▶ [WORK INSTRUCTIONS] From the entries below, please gather each line containing the string "shock".

▶ [Excerpts from a dataset]
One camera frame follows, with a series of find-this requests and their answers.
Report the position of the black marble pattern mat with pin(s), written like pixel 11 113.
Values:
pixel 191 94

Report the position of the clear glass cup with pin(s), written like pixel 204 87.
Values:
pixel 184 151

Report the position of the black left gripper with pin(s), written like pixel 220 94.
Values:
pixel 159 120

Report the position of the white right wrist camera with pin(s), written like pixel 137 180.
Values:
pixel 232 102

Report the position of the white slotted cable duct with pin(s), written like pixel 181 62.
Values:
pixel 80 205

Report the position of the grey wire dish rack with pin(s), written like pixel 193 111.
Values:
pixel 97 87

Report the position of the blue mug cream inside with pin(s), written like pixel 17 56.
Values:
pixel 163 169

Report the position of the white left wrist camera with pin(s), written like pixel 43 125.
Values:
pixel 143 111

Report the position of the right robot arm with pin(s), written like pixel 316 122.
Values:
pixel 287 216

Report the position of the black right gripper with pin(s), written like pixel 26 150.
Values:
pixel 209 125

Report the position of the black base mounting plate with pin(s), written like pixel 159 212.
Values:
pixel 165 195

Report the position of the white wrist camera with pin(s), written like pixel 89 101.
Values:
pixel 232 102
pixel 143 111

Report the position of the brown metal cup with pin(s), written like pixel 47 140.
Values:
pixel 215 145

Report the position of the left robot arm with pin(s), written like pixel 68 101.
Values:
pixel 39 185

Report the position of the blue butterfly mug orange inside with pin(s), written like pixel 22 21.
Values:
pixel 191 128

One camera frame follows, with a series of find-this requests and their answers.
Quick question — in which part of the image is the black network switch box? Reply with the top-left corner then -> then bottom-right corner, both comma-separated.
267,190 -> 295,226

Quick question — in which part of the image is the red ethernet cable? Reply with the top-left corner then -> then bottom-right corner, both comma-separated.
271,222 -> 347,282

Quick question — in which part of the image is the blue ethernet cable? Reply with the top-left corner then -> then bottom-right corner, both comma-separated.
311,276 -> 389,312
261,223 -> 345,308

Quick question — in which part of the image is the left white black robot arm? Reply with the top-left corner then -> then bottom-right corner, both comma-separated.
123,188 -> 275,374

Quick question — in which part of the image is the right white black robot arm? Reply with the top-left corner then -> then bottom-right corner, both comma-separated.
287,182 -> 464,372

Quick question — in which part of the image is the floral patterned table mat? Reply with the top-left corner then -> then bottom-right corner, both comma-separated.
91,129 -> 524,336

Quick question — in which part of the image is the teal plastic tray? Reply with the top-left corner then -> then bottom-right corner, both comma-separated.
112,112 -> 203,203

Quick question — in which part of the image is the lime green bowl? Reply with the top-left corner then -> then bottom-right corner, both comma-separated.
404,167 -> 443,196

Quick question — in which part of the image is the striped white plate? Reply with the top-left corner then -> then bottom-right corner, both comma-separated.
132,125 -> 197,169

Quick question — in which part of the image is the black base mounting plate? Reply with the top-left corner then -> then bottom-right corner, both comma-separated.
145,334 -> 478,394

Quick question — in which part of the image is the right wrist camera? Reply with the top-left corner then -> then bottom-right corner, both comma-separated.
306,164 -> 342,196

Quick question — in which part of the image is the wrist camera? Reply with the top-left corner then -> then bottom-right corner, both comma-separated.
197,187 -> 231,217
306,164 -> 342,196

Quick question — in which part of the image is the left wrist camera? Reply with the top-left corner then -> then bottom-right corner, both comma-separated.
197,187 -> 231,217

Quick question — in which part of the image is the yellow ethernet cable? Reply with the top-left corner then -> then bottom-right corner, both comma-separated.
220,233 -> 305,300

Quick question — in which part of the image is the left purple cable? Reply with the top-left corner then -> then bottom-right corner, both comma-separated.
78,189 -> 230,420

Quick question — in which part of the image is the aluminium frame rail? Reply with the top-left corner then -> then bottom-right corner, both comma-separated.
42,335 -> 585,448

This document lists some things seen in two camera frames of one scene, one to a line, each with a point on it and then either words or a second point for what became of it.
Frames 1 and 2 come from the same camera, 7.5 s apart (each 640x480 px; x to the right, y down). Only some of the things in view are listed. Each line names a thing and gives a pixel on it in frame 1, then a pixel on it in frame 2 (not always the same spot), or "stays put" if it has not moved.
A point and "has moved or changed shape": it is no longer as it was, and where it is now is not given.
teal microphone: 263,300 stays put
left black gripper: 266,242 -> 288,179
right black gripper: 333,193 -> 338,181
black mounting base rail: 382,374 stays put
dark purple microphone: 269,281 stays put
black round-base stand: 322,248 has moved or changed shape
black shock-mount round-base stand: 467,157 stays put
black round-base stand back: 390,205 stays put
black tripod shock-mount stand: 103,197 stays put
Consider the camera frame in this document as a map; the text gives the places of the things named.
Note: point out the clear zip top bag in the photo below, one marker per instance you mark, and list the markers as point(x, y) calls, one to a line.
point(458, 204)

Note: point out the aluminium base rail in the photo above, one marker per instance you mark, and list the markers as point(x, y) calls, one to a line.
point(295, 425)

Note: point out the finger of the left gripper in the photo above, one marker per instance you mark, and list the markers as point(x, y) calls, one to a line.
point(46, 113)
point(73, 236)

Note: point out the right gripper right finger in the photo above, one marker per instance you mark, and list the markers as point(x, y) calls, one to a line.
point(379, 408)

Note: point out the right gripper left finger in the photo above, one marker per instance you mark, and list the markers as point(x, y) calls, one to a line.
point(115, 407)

▶ [THE ANSWER]
black shock-mount round-base stand: 467,157 stays put
black tripod shock-mount stand: 103,197 stays put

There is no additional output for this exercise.